What you should do: Every line from the one bearing "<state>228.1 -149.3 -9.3" through the last line of the entries should be printed exactly, with no other output.

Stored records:
=== Begin Enclosure ===
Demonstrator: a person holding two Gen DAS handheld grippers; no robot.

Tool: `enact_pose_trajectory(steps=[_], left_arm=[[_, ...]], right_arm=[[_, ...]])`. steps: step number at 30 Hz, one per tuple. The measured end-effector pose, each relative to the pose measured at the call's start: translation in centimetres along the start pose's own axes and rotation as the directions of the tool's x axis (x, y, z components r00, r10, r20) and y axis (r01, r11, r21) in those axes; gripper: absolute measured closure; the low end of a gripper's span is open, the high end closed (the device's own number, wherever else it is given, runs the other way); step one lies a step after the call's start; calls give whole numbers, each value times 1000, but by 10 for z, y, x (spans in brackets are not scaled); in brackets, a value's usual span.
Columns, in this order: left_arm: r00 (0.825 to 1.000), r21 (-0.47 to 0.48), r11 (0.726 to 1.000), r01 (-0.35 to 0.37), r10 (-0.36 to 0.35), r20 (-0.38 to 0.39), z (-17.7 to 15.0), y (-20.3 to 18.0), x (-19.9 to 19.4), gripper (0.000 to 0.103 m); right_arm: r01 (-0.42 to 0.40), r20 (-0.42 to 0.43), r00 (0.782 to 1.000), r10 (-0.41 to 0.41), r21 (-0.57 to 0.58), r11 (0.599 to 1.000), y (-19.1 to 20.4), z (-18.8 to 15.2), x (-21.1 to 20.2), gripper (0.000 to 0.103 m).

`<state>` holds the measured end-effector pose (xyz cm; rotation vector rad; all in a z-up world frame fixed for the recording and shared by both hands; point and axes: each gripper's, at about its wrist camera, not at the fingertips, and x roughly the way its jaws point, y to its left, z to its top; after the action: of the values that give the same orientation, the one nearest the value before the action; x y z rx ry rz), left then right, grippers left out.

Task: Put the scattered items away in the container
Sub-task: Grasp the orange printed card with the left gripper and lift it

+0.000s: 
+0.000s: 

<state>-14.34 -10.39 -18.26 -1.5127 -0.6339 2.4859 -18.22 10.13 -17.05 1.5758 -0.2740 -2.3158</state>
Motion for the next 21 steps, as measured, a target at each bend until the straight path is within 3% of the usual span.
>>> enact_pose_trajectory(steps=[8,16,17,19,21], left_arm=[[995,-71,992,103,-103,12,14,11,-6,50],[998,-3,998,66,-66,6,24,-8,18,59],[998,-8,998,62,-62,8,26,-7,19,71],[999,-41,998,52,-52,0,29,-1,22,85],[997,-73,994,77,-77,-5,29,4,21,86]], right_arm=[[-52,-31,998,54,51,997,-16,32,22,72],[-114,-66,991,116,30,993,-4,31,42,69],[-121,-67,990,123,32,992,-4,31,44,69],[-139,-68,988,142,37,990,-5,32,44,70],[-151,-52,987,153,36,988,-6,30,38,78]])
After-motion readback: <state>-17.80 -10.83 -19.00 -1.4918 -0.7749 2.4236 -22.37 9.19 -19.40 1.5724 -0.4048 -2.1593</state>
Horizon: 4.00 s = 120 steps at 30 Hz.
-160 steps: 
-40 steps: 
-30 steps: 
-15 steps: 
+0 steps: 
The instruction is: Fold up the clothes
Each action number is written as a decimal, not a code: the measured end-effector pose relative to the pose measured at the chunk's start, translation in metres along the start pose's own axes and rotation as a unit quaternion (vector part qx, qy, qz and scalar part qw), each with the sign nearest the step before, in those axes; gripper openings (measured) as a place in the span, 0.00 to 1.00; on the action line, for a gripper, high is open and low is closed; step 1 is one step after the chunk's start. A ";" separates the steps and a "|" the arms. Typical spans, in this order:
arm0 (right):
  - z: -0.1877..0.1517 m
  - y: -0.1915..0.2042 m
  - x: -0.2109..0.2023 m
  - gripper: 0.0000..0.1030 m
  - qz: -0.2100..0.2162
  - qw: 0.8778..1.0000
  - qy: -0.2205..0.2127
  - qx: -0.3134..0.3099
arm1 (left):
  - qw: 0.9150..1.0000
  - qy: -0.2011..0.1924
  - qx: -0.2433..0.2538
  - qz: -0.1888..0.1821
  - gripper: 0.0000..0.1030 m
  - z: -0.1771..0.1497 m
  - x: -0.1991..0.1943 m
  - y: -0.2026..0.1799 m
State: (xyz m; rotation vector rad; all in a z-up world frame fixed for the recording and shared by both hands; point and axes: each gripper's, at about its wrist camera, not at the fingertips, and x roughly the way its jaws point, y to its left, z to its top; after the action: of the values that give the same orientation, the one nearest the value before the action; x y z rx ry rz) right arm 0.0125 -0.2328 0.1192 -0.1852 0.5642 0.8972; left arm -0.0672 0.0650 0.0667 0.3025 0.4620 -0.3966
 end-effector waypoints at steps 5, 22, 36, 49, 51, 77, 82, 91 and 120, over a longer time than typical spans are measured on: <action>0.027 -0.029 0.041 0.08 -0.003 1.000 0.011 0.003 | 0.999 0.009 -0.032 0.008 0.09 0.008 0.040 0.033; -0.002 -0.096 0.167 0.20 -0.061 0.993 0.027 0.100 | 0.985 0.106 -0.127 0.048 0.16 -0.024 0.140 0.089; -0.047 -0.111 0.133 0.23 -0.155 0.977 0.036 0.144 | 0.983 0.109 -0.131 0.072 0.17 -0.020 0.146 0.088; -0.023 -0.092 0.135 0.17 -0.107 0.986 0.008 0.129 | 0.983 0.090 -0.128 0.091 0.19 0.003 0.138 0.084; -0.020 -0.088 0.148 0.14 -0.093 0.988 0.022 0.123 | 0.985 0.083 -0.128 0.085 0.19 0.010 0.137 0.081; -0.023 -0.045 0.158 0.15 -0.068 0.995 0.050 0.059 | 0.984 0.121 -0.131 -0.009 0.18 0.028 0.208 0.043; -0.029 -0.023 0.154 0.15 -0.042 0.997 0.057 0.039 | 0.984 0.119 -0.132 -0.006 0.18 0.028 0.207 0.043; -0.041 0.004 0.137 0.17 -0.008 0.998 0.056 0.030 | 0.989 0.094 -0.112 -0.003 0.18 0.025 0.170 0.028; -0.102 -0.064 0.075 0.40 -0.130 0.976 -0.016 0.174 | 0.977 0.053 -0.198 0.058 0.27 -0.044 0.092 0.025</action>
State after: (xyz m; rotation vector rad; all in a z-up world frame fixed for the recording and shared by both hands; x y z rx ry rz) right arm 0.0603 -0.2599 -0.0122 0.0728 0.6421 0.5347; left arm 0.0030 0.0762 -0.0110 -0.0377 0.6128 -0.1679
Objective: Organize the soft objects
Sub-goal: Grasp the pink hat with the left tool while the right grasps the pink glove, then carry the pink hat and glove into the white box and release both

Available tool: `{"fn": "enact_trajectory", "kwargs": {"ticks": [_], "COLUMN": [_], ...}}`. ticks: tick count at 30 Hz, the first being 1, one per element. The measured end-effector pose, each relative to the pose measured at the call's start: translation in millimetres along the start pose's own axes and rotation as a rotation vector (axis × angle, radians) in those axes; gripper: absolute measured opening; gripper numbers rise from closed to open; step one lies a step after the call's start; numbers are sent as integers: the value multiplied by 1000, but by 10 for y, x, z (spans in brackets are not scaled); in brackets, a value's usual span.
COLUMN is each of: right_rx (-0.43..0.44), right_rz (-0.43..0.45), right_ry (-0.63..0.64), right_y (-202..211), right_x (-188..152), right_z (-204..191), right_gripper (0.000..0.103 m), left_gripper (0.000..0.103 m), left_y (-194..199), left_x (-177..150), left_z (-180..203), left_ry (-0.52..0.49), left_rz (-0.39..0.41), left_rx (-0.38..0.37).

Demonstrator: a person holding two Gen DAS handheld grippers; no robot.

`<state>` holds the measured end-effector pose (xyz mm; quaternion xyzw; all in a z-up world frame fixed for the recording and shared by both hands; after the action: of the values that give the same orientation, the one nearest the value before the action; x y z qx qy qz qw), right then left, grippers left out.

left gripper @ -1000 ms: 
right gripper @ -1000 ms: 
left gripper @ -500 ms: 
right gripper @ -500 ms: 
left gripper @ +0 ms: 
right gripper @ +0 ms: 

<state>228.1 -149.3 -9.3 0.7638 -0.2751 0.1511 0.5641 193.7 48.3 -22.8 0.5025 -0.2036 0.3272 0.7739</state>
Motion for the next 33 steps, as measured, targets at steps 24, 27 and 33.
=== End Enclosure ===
Exercise result:
<state>228.1 -149.3 -9.3 0.7638 -0.2751 0.1511 0.5641 193.7 48.3 -22.8 0.5025 -0.2036 0.3272 0.7739</state>
Motion for the next 33 steps, as measured, targets at steps 24, 27 and 33.

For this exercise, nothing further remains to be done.